◆ WHAT THE TASK REQUIRES: Go through the data and report how many lines include the word "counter", giving only the number.
########
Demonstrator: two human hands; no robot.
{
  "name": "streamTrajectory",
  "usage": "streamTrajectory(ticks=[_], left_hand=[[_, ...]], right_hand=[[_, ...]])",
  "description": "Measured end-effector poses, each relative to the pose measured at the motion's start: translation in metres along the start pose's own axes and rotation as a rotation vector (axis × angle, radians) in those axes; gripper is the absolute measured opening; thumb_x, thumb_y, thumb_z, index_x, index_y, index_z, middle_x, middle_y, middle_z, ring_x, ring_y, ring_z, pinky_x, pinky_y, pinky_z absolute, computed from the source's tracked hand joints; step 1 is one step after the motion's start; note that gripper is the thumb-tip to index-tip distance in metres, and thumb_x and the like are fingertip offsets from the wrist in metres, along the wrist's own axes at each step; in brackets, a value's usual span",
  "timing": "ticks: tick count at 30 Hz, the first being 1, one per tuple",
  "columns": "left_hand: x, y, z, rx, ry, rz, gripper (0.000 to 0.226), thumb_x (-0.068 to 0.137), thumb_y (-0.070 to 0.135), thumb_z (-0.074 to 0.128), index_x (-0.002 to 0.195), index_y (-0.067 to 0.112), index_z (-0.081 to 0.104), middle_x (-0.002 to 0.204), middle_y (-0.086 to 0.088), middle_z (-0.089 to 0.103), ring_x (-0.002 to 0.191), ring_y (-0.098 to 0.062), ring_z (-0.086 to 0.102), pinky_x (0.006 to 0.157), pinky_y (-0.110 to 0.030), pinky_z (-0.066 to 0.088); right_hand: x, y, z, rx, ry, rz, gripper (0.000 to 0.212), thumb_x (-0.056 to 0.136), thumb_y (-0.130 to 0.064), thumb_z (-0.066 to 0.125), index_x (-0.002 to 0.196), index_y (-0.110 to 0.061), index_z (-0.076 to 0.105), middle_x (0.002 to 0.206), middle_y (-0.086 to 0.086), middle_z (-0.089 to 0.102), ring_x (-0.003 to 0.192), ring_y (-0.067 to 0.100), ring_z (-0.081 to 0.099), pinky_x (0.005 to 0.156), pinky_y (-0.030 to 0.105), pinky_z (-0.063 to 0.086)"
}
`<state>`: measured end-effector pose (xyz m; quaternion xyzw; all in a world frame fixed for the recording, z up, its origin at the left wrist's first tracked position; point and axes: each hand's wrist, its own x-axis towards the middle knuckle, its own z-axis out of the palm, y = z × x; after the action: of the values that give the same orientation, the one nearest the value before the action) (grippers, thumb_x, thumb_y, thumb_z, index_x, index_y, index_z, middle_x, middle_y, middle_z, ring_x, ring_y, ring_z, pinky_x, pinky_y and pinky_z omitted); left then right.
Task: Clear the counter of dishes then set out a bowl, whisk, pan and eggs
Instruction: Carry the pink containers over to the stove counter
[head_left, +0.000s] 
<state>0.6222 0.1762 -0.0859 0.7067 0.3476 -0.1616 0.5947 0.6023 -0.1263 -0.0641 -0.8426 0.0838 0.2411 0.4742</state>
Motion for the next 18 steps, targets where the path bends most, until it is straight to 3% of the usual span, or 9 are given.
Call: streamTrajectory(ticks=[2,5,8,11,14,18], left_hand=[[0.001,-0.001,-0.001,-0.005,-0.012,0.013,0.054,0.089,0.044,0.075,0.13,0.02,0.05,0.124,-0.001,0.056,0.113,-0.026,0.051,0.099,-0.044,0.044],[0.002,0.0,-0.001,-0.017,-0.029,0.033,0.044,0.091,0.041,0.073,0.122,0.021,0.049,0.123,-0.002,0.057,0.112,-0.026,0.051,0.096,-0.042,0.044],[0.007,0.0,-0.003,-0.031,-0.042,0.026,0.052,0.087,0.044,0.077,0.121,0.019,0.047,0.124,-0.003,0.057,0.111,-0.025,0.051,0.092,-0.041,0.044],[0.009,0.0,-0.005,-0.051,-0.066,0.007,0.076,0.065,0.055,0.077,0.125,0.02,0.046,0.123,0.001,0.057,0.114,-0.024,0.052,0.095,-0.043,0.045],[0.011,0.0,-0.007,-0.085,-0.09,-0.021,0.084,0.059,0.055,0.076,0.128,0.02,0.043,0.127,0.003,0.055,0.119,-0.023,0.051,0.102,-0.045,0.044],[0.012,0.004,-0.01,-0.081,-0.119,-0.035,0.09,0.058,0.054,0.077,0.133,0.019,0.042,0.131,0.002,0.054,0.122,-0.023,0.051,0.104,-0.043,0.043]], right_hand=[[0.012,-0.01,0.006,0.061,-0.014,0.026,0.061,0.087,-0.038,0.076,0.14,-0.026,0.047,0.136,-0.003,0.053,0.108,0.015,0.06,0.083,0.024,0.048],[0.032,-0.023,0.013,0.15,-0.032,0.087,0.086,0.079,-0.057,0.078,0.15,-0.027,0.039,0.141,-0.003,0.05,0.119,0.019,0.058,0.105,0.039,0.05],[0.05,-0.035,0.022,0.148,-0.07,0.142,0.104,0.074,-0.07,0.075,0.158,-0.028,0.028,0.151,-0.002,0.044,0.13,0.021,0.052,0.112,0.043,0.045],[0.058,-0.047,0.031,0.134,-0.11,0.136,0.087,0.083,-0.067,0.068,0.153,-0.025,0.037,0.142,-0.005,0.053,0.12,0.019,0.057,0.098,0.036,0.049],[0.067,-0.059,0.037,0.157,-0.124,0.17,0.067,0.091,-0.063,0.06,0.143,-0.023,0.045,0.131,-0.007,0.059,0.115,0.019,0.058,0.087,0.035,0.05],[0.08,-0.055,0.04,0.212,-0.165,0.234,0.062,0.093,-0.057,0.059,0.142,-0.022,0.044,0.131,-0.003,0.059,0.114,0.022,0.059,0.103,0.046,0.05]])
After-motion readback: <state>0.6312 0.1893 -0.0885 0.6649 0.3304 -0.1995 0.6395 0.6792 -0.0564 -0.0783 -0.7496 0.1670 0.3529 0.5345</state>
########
◆ OUTPUT: 2